> **TASK DETAILS**
Would you transcribe the entries below, beginning at the line with "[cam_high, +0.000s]" and ending after the line with "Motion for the", exactly, with no picture and nothing more?

Stored items
__________________________________________________
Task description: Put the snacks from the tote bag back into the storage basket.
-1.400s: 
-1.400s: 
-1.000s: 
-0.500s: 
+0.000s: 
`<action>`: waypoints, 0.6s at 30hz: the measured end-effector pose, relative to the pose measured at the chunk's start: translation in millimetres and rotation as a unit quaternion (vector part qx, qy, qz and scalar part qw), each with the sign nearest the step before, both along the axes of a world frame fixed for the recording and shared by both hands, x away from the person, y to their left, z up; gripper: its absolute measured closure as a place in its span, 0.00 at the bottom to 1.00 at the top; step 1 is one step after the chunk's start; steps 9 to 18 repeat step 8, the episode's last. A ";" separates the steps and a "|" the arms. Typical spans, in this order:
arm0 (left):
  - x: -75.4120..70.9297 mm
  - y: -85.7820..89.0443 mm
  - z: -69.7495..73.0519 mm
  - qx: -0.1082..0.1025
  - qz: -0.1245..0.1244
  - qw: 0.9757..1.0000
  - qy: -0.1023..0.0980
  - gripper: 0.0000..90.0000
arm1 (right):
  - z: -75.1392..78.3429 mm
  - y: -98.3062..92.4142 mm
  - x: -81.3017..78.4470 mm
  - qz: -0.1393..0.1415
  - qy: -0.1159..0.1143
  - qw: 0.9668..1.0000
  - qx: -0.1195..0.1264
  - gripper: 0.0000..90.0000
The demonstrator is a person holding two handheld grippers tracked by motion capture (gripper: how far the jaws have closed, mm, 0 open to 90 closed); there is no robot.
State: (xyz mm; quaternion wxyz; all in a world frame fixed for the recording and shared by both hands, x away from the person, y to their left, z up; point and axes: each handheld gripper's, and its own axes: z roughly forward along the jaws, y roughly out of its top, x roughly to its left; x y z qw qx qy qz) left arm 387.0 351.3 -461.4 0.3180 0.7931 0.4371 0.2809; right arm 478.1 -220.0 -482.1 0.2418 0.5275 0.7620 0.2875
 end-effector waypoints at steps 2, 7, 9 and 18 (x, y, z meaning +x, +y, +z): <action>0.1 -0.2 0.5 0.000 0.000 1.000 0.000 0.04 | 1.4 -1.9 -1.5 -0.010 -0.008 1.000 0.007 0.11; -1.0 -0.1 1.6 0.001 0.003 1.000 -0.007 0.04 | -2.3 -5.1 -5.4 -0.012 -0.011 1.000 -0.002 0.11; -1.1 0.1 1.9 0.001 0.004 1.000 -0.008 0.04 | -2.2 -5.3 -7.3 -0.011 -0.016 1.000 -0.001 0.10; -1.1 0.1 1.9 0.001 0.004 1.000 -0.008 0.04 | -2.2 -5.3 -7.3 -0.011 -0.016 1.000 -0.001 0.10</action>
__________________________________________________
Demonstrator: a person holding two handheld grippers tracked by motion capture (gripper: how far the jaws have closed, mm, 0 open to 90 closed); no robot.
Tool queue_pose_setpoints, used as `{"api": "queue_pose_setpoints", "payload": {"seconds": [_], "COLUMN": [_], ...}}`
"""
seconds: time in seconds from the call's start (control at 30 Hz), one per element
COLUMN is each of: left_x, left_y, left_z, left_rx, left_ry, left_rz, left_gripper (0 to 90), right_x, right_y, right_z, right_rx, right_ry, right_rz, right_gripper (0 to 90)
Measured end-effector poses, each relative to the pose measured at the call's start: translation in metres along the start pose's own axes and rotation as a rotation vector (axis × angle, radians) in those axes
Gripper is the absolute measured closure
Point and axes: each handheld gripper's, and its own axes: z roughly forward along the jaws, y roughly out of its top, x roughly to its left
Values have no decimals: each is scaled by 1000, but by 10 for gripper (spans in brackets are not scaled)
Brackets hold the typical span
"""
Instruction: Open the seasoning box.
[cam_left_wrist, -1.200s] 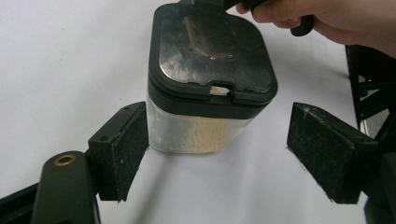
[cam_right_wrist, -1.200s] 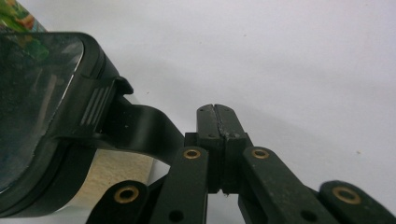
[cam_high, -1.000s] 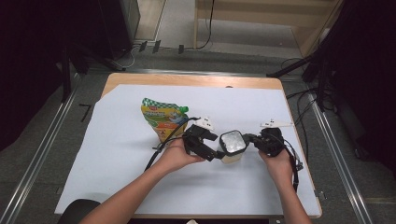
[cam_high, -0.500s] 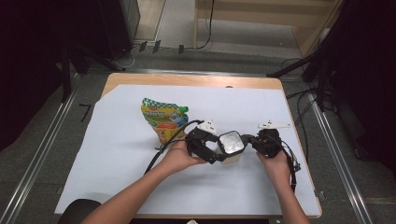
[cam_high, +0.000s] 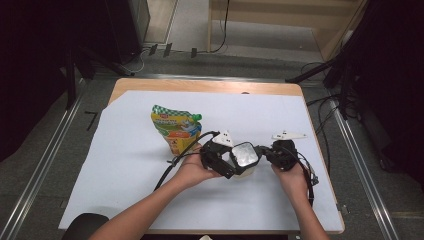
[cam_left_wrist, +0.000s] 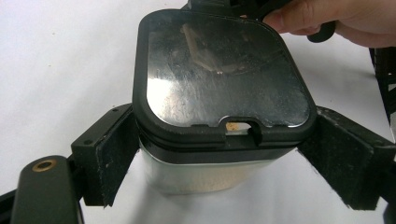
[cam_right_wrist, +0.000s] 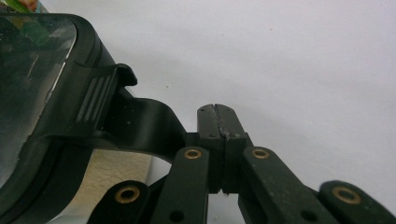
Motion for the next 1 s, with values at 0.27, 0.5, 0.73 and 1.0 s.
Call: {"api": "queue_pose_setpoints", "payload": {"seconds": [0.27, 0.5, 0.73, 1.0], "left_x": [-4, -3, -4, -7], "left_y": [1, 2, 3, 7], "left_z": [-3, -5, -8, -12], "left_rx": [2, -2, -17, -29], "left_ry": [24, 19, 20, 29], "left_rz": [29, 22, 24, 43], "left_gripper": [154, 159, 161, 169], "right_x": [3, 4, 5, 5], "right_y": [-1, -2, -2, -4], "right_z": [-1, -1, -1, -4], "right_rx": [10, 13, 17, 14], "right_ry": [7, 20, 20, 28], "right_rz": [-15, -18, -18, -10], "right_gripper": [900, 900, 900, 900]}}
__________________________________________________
> **EXERCISE ANSWER**
[cam_high, +0.000s] 
[cam_left_wrist, +0.000s] 
[cam_right_wrist, +0.000s] 
Motion for the next 1 s, with values at 0.27, 0.5, 0.73 and 1.0 s.

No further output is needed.